Exercise. Below are the entries. Transcribe exactly the lines from the one with "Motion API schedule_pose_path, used" through the one with "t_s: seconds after", ends included, and leave out all others.

Extracted records.

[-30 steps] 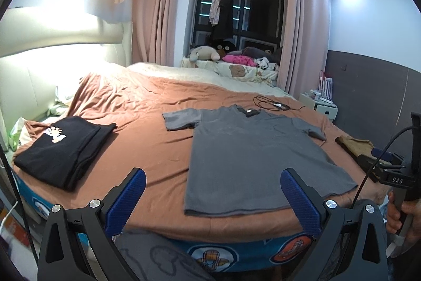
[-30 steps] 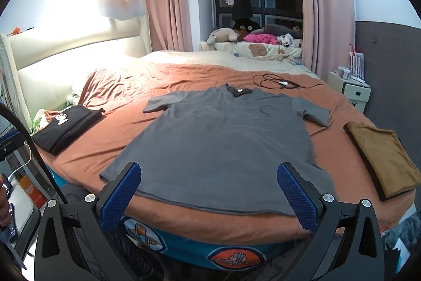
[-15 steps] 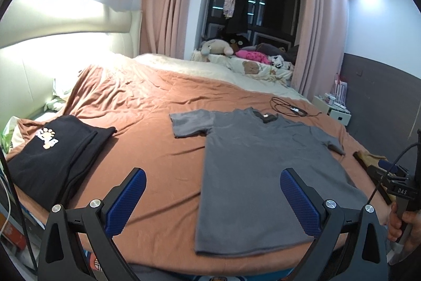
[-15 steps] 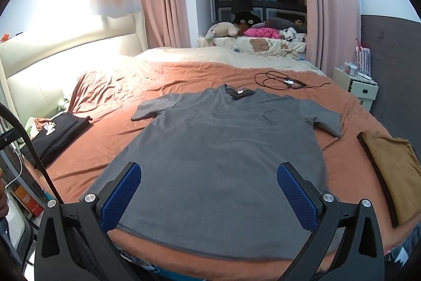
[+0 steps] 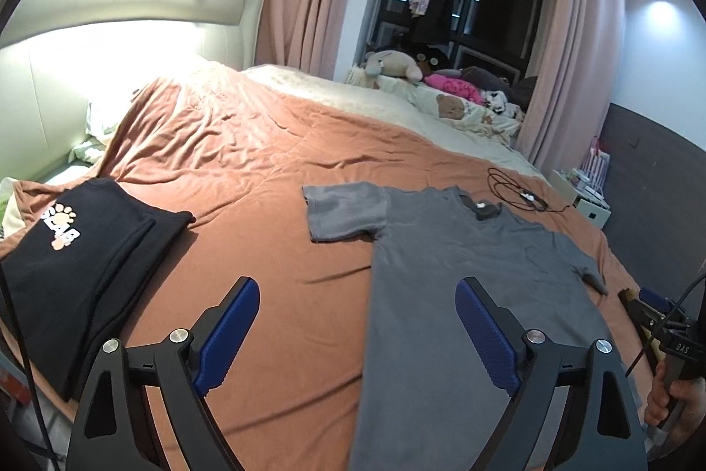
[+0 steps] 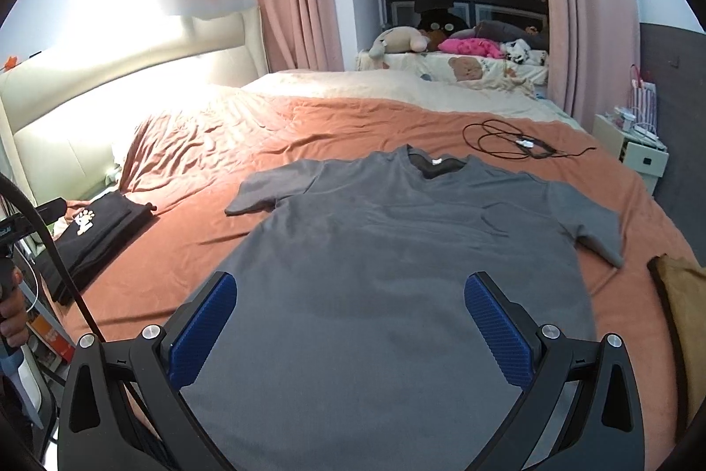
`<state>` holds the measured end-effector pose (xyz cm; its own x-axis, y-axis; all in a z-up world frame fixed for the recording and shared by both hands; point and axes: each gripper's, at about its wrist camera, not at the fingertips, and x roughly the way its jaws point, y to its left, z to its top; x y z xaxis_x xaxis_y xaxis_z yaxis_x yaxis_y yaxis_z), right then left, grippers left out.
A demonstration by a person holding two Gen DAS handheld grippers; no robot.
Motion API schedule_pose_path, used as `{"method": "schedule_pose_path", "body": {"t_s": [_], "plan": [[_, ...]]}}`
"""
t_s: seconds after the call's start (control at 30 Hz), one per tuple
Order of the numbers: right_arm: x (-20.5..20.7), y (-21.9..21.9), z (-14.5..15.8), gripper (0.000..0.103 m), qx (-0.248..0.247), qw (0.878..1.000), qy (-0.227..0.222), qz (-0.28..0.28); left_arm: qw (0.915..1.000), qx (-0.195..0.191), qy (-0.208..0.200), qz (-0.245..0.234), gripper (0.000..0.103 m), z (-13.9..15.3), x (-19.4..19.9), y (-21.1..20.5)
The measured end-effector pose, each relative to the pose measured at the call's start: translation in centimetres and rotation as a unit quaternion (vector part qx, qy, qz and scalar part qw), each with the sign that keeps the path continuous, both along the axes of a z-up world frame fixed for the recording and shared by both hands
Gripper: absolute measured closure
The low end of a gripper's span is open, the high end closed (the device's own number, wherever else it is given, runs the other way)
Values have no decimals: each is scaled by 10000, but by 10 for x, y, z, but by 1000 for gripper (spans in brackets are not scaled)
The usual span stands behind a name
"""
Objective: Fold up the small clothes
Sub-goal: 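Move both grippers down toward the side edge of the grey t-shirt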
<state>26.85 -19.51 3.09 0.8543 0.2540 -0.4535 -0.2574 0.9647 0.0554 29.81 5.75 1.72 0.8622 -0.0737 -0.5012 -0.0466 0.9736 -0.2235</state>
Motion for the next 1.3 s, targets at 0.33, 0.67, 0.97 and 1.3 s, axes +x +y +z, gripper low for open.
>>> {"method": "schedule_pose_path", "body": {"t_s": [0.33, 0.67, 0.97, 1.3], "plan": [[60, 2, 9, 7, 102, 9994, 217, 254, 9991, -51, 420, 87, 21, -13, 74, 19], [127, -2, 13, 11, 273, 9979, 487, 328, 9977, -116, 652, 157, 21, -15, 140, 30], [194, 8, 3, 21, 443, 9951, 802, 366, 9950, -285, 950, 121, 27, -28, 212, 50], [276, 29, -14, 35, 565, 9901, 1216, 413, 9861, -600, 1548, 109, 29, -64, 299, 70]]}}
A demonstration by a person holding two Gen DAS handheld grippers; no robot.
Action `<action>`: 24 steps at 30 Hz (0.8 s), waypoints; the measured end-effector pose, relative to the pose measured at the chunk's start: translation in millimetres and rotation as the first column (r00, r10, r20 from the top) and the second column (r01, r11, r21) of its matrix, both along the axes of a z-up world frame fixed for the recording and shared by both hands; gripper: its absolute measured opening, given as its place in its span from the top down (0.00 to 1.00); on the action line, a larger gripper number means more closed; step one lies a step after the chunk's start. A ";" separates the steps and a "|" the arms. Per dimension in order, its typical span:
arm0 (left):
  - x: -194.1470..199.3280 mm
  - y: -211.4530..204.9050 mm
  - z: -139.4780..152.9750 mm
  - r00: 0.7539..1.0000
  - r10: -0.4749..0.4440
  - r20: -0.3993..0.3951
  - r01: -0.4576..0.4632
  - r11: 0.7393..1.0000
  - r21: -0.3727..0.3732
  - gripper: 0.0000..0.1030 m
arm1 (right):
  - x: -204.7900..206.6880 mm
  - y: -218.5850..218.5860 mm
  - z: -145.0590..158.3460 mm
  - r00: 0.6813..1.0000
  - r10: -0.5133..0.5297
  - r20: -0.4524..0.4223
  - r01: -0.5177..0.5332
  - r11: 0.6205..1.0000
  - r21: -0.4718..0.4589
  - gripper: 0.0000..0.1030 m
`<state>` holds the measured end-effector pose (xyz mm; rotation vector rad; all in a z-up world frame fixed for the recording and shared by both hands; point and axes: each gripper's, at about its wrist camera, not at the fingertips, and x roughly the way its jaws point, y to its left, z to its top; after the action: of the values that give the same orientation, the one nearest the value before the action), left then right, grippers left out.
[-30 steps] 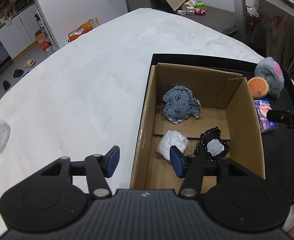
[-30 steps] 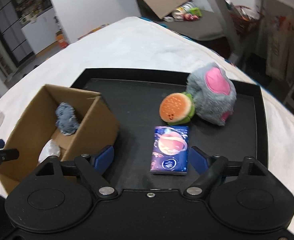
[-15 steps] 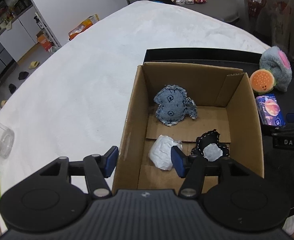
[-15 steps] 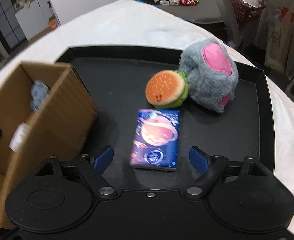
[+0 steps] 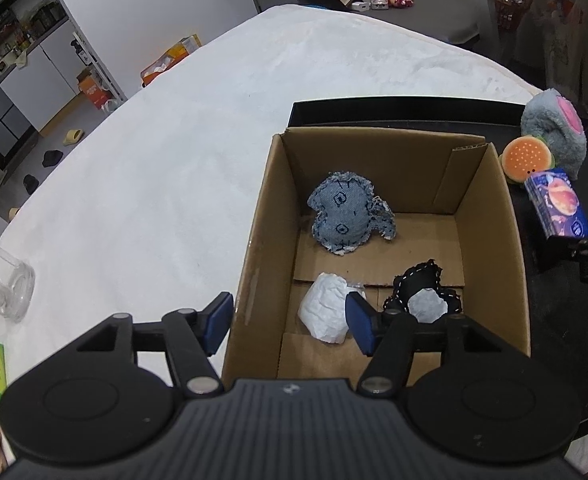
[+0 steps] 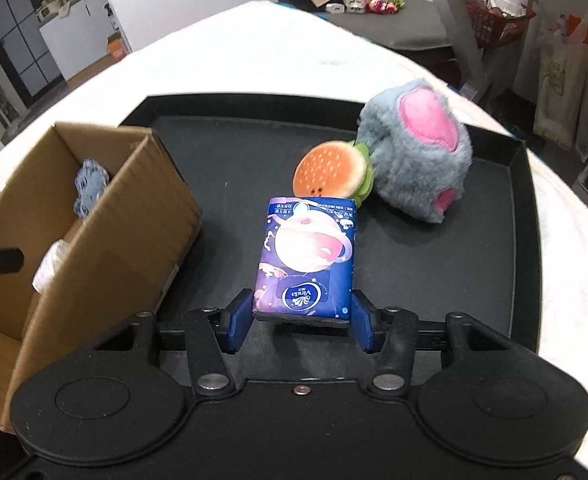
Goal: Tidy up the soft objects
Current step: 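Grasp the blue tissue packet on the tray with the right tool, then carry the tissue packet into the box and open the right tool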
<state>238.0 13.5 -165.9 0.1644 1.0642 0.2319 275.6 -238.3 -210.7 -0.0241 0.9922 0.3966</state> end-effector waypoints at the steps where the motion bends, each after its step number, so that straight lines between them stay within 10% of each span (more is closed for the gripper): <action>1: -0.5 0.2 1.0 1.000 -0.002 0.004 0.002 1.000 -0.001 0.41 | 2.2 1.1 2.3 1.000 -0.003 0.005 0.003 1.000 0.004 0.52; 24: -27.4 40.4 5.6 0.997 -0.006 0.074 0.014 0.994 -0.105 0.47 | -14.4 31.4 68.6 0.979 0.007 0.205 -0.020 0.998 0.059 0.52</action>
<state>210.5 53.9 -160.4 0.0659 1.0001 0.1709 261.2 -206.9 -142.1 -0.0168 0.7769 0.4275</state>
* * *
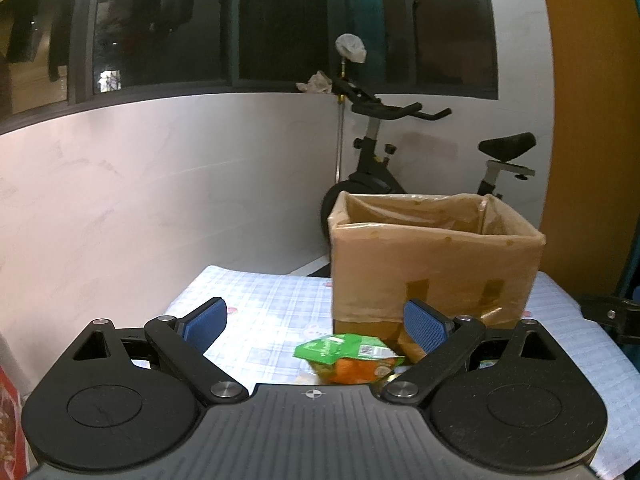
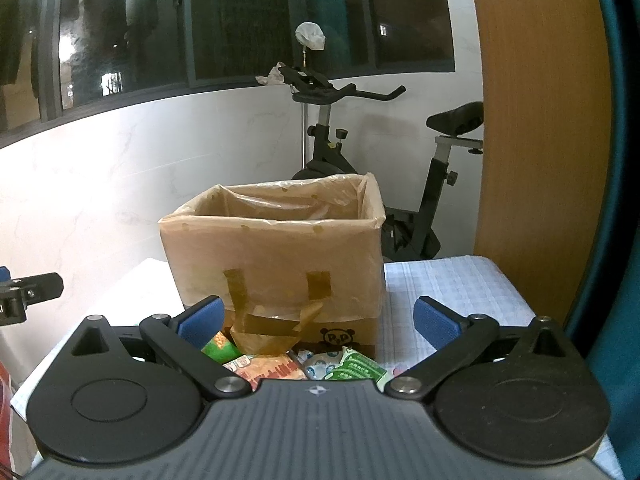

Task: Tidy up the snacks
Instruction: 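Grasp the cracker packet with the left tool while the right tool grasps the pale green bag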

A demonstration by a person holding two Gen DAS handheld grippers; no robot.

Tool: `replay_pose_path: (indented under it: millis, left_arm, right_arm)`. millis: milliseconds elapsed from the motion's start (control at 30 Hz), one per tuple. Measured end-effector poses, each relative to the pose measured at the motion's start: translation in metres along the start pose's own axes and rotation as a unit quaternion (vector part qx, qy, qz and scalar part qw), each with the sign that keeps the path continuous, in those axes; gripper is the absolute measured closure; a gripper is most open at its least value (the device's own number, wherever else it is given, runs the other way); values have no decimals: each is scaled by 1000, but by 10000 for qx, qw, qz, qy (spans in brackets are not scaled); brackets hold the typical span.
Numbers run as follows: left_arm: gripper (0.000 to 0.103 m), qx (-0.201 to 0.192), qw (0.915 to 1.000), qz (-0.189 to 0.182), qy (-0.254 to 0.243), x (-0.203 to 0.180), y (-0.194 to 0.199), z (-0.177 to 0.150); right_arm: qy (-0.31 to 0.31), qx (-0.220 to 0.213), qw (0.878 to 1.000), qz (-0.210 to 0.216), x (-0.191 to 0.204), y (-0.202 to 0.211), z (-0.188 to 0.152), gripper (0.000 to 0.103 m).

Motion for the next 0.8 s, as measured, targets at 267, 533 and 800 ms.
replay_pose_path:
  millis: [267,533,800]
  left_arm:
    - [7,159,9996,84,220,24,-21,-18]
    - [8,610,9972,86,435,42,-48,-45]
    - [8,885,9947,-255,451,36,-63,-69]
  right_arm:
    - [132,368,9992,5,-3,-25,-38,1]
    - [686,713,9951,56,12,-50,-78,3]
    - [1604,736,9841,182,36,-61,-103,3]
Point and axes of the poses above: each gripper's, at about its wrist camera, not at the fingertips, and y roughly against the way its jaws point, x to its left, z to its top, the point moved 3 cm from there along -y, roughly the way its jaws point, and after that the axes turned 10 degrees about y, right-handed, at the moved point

Answer box.
Motion API schedule_pose_path, used as `{"method": "schedule_pose_path", "body": {"t_s": [_], "plan": [[_, ...]]}}`
"""
t_s: seconds after the call's start (control at 30 Hz), one per tuple

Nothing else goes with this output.